Great point! Luckily, I got a supportive partner, family and friends. There is definitely an opportunity cost (time, building a family, money, career development, etc). Thanks for the encouraging words. Wow, 56! I have lots of respect for that. Shows that no matter the age, it's never truly too late to go for it.

My friend is at Ottawa right now and has a 50 year old in his class. I think the key thing at that age is you kind of focus on specialties that typically have a shorter residency and what not but again number one thing is do you want this and then what is your path to get in. Then just go for it and get in.

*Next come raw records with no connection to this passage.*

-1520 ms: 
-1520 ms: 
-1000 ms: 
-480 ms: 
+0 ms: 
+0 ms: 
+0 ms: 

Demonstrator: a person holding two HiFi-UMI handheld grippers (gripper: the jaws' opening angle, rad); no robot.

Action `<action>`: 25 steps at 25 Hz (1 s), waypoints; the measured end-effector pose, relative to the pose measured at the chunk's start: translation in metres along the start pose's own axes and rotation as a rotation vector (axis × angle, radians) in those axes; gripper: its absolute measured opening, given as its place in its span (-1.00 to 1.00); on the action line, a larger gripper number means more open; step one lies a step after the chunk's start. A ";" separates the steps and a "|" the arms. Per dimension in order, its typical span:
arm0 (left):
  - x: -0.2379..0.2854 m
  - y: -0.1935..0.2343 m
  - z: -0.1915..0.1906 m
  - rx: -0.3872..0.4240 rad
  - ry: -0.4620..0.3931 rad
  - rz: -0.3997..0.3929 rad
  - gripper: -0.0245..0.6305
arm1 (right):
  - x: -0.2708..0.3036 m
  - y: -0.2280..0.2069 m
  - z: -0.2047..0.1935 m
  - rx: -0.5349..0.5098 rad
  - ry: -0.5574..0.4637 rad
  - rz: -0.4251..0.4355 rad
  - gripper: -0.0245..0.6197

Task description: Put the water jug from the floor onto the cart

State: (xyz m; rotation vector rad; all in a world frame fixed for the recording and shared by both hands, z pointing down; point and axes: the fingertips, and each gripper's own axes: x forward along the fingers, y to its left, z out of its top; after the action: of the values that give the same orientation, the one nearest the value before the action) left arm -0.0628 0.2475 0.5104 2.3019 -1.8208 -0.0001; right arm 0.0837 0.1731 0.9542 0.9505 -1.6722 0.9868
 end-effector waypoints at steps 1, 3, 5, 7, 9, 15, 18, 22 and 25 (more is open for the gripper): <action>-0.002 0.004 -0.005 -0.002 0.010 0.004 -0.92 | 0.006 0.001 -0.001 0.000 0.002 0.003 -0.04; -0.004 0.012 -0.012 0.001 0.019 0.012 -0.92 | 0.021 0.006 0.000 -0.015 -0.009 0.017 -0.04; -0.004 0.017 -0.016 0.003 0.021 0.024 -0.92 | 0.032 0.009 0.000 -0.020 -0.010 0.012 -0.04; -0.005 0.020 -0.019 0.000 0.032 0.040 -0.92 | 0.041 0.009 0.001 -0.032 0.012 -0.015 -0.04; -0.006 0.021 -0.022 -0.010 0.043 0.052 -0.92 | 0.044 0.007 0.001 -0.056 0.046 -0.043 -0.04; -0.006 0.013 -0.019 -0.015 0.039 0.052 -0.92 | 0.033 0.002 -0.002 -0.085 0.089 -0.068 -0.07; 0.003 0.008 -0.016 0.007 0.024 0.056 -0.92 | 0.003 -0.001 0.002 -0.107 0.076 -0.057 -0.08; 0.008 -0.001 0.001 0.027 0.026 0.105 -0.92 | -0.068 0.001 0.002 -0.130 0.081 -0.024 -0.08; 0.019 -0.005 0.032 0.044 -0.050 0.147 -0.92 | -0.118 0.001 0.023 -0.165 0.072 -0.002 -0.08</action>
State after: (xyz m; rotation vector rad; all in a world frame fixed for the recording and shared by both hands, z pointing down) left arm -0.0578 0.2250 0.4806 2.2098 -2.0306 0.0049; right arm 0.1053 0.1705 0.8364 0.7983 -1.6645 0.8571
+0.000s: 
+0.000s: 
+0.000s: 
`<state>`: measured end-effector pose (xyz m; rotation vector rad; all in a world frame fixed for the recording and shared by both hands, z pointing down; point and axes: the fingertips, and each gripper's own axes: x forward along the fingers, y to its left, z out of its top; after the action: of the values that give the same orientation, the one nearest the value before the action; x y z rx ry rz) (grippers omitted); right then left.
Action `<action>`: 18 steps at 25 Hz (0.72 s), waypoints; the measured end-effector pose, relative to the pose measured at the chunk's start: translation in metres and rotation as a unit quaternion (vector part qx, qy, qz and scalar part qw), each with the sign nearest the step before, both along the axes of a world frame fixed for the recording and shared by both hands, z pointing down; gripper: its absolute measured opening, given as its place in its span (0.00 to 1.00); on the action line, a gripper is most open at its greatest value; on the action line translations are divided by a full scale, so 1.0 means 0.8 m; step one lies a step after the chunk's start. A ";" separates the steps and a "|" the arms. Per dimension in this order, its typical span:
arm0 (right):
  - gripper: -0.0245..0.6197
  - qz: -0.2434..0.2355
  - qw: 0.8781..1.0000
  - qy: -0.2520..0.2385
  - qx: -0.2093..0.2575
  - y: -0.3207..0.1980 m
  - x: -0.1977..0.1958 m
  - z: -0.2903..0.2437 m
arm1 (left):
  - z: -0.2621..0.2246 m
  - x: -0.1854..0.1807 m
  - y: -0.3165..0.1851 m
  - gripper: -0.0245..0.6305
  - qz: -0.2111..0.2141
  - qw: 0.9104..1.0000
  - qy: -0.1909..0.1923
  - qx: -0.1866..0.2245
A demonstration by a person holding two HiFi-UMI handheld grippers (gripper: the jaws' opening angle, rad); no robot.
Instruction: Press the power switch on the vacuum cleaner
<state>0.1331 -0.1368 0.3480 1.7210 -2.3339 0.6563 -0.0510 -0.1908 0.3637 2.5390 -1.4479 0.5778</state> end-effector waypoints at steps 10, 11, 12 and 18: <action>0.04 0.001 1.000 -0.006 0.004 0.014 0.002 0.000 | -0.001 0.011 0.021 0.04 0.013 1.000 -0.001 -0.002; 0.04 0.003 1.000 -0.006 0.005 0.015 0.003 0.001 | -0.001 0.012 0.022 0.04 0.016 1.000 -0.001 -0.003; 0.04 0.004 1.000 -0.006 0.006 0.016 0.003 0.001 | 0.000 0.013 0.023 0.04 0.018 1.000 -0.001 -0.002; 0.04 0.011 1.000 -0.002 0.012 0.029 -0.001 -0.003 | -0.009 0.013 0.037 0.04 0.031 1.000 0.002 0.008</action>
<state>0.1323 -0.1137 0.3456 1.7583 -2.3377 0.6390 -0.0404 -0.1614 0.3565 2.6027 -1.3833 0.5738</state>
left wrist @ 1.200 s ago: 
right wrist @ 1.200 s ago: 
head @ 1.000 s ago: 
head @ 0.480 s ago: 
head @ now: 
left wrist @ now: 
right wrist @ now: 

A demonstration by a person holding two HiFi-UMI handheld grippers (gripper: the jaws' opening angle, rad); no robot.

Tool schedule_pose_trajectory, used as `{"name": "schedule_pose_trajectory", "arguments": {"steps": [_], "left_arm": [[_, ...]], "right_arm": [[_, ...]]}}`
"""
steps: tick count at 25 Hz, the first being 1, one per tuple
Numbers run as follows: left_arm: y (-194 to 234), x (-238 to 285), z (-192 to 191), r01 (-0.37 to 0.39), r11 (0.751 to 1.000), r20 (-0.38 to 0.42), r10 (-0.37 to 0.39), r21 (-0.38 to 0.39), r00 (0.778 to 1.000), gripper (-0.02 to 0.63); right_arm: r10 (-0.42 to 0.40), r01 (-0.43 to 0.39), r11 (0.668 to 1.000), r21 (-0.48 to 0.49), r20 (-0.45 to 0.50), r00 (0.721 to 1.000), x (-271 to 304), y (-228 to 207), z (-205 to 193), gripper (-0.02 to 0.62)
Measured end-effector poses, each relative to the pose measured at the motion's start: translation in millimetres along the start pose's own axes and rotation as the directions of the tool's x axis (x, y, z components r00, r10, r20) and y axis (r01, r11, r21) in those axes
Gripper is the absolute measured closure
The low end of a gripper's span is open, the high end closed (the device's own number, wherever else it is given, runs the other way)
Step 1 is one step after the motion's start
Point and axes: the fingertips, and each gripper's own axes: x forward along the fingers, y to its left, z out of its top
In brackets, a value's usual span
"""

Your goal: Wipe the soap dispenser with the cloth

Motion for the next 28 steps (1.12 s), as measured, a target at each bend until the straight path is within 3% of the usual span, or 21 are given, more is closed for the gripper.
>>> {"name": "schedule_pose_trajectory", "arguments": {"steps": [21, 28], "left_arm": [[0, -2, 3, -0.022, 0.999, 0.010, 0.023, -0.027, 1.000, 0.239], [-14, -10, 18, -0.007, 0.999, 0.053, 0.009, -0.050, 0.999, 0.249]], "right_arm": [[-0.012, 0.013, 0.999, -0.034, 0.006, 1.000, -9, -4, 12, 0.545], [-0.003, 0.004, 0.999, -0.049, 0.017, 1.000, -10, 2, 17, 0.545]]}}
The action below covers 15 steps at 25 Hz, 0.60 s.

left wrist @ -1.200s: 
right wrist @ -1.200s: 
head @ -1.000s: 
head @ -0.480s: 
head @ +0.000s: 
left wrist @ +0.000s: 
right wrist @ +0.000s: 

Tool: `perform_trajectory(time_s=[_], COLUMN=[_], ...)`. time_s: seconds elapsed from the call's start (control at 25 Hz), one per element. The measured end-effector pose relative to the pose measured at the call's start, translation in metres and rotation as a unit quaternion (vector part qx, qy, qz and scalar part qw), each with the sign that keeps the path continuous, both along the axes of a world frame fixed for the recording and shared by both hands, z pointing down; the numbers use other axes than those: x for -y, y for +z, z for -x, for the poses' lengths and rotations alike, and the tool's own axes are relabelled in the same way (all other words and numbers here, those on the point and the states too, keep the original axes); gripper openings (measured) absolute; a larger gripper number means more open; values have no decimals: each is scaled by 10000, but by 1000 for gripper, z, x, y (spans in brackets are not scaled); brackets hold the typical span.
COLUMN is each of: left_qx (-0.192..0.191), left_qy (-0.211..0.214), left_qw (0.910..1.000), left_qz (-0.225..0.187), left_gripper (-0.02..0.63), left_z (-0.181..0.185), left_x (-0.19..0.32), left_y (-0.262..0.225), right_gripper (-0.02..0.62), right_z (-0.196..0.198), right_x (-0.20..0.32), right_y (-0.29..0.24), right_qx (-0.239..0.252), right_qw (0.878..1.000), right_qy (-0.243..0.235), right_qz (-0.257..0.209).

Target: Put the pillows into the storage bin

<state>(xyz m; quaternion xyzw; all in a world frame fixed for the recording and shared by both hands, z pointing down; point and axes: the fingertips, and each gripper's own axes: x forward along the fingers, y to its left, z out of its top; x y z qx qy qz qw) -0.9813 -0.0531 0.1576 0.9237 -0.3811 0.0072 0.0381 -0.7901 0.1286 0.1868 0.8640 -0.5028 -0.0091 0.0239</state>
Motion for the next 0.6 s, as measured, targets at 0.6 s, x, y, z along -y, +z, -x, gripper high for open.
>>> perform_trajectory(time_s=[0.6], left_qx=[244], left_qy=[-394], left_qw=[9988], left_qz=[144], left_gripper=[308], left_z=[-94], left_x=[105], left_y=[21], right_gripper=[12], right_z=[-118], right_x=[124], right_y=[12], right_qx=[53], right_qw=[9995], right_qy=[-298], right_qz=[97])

If you are serious about it and willing to make the sacrifice then it is possible. You just need one yes. The question of whether its worth it or not depends on the person. For many above certain ages or windows it is tough. For others, that window is much wider. Whether it be support from family, friends, etc etc etc.

 

 

So yeah just make sure you have a plan, and back up plans. If you are doing this later on, you have less chances to make mistakes and recover. Do not rush any point of the process. So for example if you feel like you want to get a good mcat score and you think it will take longer and risk pushing the application by a year. Just push it.

 

 

IF you can honestly see yourself doing something else though and being happy, it's worth it to explore that first. This game is a long, expensive, and tiring game. Most won't understand. Some will. Many don't make for a ton of reasons. The one thing you can control is how bad you want it.

 

Best of luck.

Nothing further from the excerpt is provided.